This paper presents the correlation between the predicted and desired/targeted thermal conductivity of food products as a function of moisture content, temperature and apparent density. The food products considered in this work are the bakery products which include bread, bread dough, cake, and whole-wheat dough. Statistical data of results from previous work in existing literatures were used in this work for a wide range of moisture contents, temperatures and apparent densities resulting from baking conditions. The results of this work showed straight line curves when the predicted values of thermal conductivity were plotted against the targeted values of thermal conductivity. This demonstrates correlation between the predicted and targeted thermal conductivities when the points are joined together (best fit-points), hence, a very good agreement between the predicted and the desired values of thermal conductivity.
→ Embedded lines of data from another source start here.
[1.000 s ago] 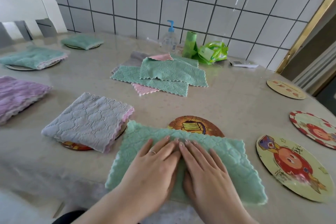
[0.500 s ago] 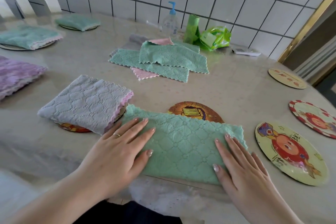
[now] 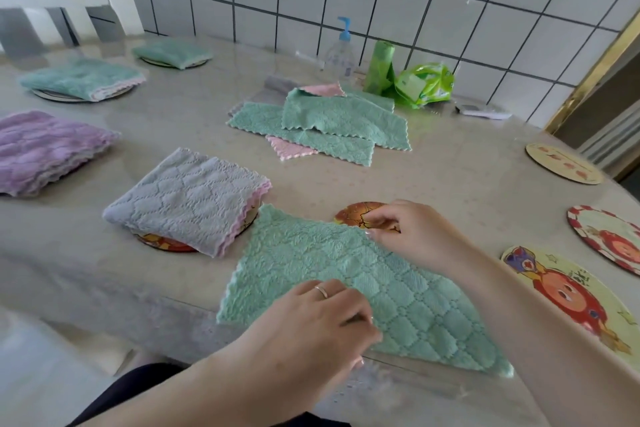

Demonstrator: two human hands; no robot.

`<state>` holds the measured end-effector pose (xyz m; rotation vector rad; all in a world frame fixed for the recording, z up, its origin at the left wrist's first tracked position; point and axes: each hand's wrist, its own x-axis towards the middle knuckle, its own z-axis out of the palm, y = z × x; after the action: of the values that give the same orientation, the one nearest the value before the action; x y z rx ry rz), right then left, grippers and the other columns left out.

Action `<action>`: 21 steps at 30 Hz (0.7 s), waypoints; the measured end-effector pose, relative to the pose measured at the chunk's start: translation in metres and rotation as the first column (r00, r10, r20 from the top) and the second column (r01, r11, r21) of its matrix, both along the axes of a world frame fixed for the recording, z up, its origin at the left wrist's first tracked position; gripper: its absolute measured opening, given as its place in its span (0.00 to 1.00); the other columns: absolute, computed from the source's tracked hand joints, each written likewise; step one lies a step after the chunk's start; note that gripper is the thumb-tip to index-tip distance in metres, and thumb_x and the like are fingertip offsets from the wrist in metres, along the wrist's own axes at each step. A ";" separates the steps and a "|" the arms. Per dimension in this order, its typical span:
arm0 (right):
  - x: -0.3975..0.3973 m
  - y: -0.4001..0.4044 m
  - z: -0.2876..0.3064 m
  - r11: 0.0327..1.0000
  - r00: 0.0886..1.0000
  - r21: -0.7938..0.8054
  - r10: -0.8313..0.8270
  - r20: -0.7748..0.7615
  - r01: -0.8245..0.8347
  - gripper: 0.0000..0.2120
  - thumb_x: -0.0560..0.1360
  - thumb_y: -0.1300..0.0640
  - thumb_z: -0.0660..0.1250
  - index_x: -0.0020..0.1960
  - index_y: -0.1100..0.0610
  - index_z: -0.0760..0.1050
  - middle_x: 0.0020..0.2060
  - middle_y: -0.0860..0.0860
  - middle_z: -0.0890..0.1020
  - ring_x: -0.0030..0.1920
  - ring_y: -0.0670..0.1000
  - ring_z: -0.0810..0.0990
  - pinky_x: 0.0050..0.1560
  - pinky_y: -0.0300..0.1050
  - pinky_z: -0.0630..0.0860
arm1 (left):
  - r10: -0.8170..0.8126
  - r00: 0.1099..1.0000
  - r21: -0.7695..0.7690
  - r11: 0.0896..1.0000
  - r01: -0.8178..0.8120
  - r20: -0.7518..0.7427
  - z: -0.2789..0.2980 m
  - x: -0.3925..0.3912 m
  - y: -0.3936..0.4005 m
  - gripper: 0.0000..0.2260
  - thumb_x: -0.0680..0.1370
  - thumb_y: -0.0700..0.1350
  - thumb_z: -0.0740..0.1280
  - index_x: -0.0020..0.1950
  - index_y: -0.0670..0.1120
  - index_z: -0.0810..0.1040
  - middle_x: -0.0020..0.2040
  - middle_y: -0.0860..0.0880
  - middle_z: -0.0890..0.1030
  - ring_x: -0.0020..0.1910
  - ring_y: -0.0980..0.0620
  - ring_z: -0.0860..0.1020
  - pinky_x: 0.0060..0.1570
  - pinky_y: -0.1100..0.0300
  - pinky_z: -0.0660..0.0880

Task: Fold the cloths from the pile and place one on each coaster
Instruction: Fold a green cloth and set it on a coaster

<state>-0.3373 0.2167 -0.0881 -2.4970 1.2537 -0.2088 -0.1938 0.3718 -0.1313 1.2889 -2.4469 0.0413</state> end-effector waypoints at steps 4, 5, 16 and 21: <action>0.013 -0.005 0.007 0.993 0.990 0.116 0.041 -0.138 -0.025 0.17 0.72 0.46 0.69 0.58 0.50 0.75 0.48 0.45 0.79 0.47 0.46 0.78 0.49 0.44 0.75 | -0.022 0.997 0.066 0.997 0.026 -0.070 0.002 0.008 -0.004 0.10 0.71 0.55 0.66 0.50 0.56 0.79 0.46 0.60 0.77 0.45 0.59 0.76 0.41 0.64 0.77; 0.014 -0.006 0.007 0.992 0.983 0.121 0.059 -0.175 -0.039 0.16 0.72 0.46 0.68 0.58 0.50 0.75 0.50 0.46 0.79 0.48 0.46 0.77 0.48 0.43 0.75 | -0.025 0.994 0.094 0.995 0.035 -0.105 0.003 0.009 -0.004 0.10 0.71 0.55 0.66 0.50 0.56 0.80 0.46 0.60 0.77 0.46 0.60 0.76 0.41 0.65 0.76; -0.007 0.001 0.011 0.977 0.972 0.164 0.100 0.215 -0.136 0.05 0.75 0.52 0.66 0.44 0.44 0.71 0.30 0.41 0.76 0.28 0.38 0.71 0.31 0.30 0.66 | -0.036 0.989 0.079 0.996 0.047 -0.140 0.005 0.012 -0.006 0.07 0.74 0.54 0.65 0.46 0.56 0.82 0.46 0.60 0.78 0.44 0.61 0.73 0.43 0.60 0.75; -0.017 0.000 0.028 0.971 0.939 0.204 0.051 0.339 -0.126 0.06 0.75 0.54 0.66 0.48 0.43 0.72 0.35 0.49 0.81 0.29 0.46 0.69 0.31 0.35 0.67 | 0.000 0.990 0.047 0.999 0.007 -0.139 0.002 0.014 0.000 0.10 0.73 0.57 0.66 0.52 0.57 0.78 0.45 0.58 0.74 0.38 0.61 0.73 0.40 0.65 0.75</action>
<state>-0.3543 0.2163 -0.0596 -2.2058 0.9663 -0.4231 -0.1796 0.3719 -0.1292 1.2633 -2.3448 -0.1046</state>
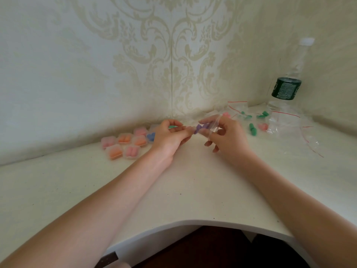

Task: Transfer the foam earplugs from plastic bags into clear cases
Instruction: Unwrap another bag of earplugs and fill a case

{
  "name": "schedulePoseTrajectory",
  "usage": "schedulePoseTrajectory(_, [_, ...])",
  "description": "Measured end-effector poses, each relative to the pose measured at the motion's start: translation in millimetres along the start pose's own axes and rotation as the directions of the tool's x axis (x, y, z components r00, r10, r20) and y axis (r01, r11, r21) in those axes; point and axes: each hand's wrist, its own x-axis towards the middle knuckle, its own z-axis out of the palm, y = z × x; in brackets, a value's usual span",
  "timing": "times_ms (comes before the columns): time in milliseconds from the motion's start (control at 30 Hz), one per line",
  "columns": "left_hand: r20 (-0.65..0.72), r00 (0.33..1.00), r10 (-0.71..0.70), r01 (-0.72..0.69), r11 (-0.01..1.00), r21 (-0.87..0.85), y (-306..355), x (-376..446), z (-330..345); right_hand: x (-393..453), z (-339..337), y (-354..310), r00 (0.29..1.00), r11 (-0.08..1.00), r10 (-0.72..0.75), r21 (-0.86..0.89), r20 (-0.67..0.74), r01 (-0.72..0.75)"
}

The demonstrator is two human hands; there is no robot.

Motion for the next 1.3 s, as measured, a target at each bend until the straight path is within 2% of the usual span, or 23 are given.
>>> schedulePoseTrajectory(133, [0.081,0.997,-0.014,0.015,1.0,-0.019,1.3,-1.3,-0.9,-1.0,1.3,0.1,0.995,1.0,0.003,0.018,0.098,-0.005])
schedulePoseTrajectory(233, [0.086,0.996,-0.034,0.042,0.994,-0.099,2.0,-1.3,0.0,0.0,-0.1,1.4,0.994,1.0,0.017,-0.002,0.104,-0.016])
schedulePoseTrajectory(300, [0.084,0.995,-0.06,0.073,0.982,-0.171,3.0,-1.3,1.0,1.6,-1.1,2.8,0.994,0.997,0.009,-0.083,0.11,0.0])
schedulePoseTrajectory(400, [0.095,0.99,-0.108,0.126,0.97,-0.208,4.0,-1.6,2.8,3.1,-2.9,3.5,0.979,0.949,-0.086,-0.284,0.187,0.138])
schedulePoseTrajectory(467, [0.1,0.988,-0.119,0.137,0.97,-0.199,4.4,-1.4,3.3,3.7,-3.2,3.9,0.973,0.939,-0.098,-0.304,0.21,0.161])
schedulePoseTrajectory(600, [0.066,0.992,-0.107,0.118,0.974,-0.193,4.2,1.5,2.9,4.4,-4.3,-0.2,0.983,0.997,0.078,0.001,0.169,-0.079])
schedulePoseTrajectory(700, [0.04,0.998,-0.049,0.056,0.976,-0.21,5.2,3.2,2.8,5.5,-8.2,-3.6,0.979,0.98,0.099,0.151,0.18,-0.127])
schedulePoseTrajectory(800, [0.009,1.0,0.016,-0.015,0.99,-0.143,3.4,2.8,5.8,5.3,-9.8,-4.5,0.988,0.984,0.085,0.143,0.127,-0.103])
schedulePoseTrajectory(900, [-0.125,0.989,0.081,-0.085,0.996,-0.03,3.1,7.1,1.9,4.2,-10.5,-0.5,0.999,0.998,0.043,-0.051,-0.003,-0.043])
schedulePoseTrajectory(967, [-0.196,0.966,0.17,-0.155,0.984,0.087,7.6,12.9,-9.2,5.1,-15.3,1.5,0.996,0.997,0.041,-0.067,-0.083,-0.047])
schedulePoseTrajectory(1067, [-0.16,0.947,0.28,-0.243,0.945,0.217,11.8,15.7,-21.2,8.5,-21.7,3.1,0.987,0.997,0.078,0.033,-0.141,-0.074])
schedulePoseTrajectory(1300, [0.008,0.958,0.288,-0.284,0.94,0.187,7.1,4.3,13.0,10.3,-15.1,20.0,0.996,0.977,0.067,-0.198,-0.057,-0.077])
The two ANN models that were finally selected, after several configurations had been considered and evaluated, are the optimal ANN model that was found to be a network with two hidden layers and eight neurons and the simplest ANN model was equally found to be a network with one hidden layer and ten neurons. The estimated errors between the predicted and desired (or targeted) thermal conductivity values of the bakery products for both the optimal ANN and simplest ANN models are the MRE, MAE and SE. Moreover, the results also showed that the optimal ANN model had an MRE of 0.04878%, an MAE of 0.0054W/mK and an SE of 0.0015W/mK while the simplest ANN model was estimated to have an MRE of 0.03388%, an MAE of 0.0034W/mK and an SE of 0.0011W/mK. These errors are approximately equal to zero (i.e., 0 W/mK) and could, therefore, be regarded as a good result for the prediction. Since the simplest ANN model had the least values of all three errors (MRE, MAE and SE) when compared with other configurations, including the optimal ANN model, it is, however, regarded as the best ANN model and is, thus, recommended.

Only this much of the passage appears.